The central idea of all caching is to provide a small and very fast, in comparison with the main storage, memory. Whenever a block is read, the cache controller logic first looks into the cache, to see if the block is already sitting in cache. If it is in the cache, it can be read immediately, if not the drive must locate the block, and then read it. In the latter situation, a copy of the block is then tucked away in the cache.
The significance of the cache lies in its much faster access time. Finding a block on a disk drive platter surface is a long and tedious task, if one thinks in the timescales otherwise applicable to modern computer hardware. To seek the heads across the whole surface, say from the outermost to the innermost track, takes typically 20 to 30 milliseconds of time. The head must then sit over the track in question until the block in question passes beneath it, at which time the data is read off the surface serially. Accessing a cache, on the other hand takes tens to hundreds of nanoseconds, ie a factor of about 200,000 times faster. The time overhead of the SCSI bus transfer is not significant, in comparison the the HDA access time.
Drive Head Disk Assembly Performance
While the drive cache will in many instances successfully mask the performance limitations of the HDA, where the block is not cache resident the performance of the HDA dominates the access time of the drive. Drive manufacturers usually specify the following parameters when quantifying the performance of a drive HDA.
As is immediately obvious, the time to access an arbitrary block is dependent both upon the block's relative angular position on the surface, and upon how many tracks must be jumped to access the block. This effect is termed the geometrical dependency of access time. If the block is geometrically near to the heads, the access time will be much shorter than if it is far away.
The mechanical nature of the disk drive imposes fundamental constraints as to how much access time can be improved. Seek time can be shortened by using a more powerful actuation motor and lighter heads and their supporting arms. Improvements in this area have resulted in about a twofold improvement in seek times, over the last decade or so. Smaller drive geometries are the biggest factor here, as this allows both smaller head machinery as well as lesser distances to traverse.
Rotational latency can be improved by spinning the disk at higher RPM. Whilst most mainstream disks still turn at 3600 RPM, thus yielding a worst case latency of 16.6 milliseconds, drives which turn at 4500, 5500 or higher RPM are becoming more common. A notional 7,200 RPM drive would have one half the rotational latency of the 3,600 RPM drive.
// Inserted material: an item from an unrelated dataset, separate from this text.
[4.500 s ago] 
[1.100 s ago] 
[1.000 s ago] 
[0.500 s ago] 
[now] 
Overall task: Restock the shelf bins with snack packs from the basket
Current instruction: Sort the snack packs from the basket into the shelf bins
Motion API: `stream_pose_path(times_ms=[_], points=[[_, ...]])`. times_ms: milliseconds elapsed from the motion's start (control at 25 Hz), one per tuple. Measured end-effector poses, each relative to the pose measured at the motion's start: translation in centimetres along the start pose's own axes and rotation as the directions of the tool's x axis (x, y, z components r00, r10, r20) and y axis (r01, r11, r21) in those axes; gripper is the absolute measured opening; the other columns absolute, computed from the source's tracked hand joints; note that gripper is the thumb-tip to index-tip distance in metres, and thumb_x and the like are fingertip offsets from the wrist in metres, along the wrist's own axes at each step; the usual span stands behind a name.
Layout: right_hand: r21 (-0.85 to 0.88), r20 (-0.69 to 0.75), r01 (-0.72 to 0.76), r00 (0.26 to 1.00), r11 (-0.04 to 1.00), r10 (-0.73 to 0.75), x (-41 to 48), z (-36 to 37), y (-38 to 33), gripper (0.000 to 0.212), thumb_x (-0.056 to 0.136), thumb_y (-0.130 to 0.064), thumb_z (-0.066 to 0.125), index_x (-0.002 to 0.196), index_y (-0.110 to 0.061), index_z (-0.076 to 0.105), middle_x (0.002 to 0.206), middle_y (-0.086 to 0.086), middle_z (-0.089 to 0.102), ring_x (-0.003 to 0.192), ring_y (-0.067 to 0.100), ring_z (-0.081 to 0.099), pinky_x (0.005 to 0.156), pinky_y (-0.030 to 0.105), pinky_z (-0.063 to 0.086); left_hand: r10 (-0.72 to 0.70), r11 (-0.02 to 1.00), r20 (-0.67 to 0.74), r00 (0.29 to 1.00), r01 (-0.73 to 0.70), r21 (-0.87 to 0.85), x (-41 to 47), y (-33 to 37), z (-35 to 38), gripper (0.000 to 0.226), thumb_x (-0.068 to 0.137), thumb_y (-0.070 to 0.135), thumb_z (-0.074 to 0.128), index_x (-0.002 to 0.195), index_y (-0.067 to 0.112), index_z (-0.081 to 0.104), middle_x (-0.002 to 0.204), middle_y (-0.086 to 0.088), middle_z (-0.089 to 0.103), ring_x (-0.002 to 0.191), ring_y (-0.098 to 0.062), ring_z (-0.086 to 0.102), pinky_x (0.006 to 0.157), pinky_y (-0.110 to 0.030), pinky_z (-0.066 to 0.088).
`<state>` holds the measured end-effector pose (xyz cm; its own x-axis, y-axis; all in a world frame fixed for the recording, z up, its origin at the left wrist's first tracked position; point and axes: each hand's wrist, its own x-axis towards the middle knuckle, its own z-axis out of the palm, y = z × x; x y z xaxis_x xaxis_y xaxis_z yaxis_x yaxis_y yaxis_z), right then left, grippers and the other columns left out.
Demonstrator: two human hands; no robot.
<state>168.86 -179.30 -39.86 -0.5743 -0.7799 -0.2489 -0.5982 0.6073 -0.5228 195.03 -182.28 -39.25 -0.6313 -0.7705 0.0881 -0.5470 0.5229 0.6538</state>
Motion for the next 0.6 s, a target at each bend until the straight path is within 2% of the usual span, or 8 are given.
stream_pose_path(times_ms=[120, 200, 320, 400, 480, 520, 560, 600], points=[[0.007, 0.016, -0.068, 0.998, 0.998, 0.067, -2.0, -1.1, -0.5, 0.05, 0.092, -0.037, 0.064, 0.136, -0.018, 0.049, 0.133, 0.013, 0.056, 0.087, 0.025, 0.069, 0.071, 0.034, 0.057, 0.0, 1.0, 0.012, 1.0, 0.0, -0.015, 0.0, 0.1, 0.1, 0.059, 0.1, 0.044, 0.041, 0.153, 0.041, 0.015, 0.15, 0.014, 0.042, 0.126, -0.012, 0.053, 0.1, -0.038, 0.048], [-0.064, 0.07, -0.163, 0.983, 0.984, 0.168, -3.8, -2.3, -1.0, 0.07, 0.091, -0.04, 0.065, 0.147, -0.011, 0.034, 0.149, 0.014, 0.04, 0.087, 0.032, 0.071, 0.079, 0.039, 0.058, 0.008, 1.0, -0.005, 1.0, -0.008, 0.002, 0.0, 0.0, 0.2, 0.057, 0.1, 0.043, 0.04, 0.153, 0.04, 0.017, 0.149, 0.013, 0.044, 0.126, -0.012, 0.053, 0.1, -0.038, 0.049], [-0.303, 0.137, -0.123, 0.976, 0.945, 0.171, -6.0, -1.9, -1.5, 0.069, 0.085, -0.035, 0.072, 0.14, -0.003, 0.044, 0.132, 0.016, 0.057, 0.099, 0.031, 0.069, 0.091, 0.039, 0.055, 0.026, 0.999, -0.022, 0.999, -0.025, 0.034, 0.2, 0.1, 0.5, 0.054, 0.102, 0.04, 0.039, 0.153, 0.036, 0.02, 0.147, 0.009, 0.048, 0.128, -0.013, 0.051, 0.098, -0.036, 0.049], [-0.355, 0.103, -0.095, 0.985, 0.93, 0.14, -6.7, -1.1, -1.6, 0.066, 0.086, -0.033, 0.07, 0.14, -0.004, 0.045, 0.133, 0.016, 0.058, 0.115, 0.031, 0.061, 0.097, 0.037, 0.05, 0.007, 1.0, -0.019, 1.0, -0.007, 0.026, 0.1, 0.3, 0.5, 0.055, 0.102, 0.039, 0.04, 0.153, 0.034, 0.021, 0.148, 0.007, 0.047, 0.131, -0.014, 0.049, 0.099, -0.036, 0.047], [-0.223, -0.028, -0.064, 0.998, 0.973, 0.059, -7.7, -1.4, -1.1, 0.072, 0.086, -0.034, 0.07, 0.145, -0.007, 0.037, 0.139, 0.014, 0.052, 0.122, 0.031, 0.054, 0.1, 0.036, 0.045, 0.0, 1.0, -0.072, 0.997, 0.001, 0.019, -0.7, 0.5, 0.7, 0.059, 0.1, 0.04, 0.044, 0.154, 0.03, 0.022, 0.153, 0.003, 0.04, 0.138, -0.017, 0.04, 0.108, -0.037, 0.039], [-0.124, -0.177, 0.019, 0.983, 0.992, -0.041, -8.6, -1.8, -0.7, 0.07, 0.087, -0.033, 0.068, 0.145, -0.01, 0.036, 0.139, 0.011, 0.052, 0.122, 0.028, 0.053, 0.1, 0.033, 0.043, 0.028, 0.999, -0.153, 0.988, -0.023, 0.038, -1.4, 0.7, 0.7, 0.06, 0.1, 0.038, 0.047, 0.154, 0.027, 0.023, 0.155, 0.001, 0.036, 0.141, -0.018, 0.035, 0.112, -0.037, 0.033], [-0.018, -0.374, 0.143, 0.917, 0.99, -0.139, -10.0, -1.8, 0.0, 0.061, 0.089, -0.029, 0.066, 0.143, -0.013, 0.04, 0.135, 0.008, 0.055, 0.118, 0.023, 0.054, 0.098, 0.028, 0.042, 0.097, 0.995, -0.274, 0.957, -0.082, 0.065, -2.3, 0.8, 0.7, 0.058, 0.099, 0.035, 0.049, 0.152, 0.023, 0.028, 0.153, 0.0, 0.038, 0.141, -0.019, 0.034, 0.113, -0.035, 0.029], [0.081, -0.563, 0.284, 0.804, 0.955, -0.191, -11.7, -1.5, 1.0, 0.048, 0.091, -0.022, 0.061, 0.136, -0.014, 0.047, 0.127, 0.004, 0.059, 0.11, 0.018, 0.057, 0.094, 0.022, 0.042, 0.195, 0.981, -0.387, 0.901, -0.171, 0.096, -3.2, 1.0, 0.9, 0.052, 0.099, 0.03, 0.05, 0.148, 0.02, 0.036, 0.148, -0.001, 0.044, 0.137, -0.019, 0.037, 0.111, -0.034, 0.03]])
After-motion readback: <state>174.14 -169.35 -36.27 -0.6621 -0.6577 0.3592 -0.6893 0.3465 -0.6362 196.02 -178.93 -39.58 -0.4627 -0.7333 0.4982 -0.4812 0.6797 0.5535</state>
In any case, performance improvements in this area are not much greater than what we have seen with the internal combustion engine over the last few decades, another almost ubiquitous mechanical contrivance. Newtonian physics have in both instances proven to be a very difficult barrier to surmount.
It follows therefore that conventional disk drives will always have access times of the order of milliseconds, unless some genius finds a method of spinning a drive at 100,000 RPM and building a set of heads 10 or more times lighter than what we are accustomed to seeing today. A interesting point to ponder are the effects of a 100,000 RPM drive falling out of balance, and the reader is left to calculate the number of Joules of energy released by such a device if it mechanically fails.
Most manufacturers will specify average or typical access times when stating the performance of a HDA. These numbers are alas only useful to our brethren in the sales community, because they never include a specification of the type of filesystem used and/or the access pattern of the data on the surface. Without the latter qualifiers, the average access time is about as useful a metric of drive performance as MIPS or MFLOPS are of a CPU. Sadly, the author continues to encounter individuals who proudly proclaim to have purchased a drive with an "access time of X milliseconds...".
In practice the only two metrics with any meaning are the track-to-track access time, and the operating RPM of the HDA. Should you select the drive with the best figures in these two areas, all other things being equal, then you are reasonably safe.
To complete this discussion of disk HDA performance we must still examine one parameter, which is head transfer rate or bandwidth. This is a metric of the rate at which data is read off the surface of the drive platter, and in the days of low drive densities and cacheless drives, it was a critical limitation to drive performance. Modern high capacity drives have transfer rates of the order of Megabytes/sec, which is very close to the burst SCSI transfer rate, and thus this usually invisible parameter is of little significance. Were it otherwise, an additional time to transfer data would have to be added to the access time.
The performance enhancing effects of a drive cache can be quite difficult to analytically model, as they are critically dependent upon the statistics of block accesses to the disk. As these are dependent upon both the filesystem design and the idiosyncrasies of the applications running, performance of any given drive type may vary significantly from system to system. A closer look will make this quite evident.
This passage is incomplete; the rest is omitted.